The USDA spokesperson said the USDA has taken steps to “support local purchasing” including awarding $10.7 million to grantees in the Farm to School Program.

The USDA also provided nearly $30 million for the Healthy Meals Incentives initiative to incentivize schools to cook from scratch with locally sourced foods.

Moreover, the USDA on Oct. 30 announced it will give more than $32 million in grants to strengthen local food systems, including schools.

In August, the USDA said it would give $30 million to help schools buy kitchen equipment.

Fagan said such changes in schools’ kitchens are needed as many are only equipped with warming ovens, rather than real cooking equipment like blenders, cutting boards, mixers, stoves and ovens for preparing local ingredients.

He said:

“We need to have real kitchens in the schools and we need to have the schools enabled to access and use local organic vegetables and fruits.

“Then the students will have real food to eat and safe food because it won’t have the pesticides and the heavy metals.”

We need ‘proper oversight’ of what foods go on kids’ lunch trays

Still, the problem of allowing fast food chains and other companies that sell highly processed foods to schools — such as Kraft, which sells its “Lunchables” — needs to be squarely addressed, Fagan said.
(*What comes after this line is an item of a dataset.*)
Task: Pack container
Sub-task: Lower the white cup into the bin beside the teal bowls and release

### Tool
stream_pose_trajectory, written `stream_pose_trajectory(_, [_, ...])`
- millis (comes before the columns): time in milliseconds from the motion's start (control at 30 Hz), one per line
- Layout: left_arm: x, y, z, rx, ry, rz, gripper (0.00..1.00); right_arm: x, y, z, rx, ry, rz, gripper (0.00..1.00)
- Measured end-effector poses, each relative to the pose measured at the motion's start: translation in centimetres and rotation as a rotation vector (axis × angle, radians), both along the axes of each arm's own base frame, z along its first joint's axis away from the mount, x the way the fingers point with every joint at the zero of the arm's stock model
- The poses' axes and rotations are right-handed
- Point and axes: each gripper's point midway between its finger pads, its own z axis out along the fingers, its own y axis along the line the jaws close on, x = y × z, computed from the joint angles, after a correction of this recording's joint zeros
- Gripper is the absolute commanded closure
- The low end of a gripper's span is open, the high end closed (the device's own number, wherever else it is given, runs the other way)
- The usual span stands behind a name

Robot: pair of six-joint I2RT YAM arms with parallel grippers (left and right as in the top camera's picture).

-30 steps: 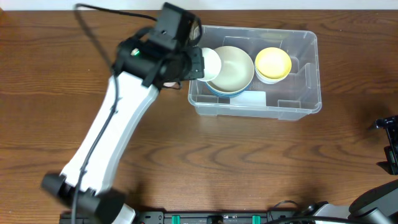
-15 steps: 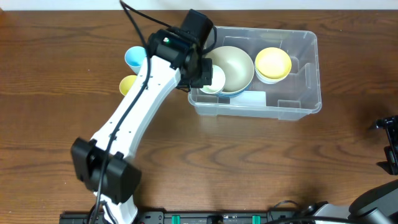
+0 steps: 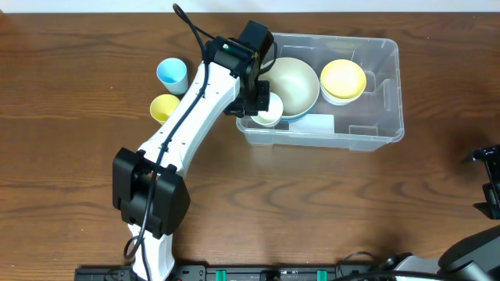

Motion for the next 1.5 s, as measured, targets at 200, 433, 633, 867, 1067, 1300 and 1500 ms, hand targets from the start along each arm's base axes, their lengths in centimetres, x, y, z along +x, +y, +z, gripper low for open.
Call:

“Many of the companies that schools contract with to provide school meals use cheap ingredients” that “pump up their profit margins” while only providing “empty calories, failing miserably to provide key micronutrients,” he said.

“It would be great if the USDA would prohibit schools from contracting with fast food chains as suppliers,” he added.

There needs to be “proper oversight” from the U.S. government that ensures that money is spent on school foods that are rich in both macro- and micronutrients, Fagan said. “Until that happens, our children’s health and fitness will continue to suffer.”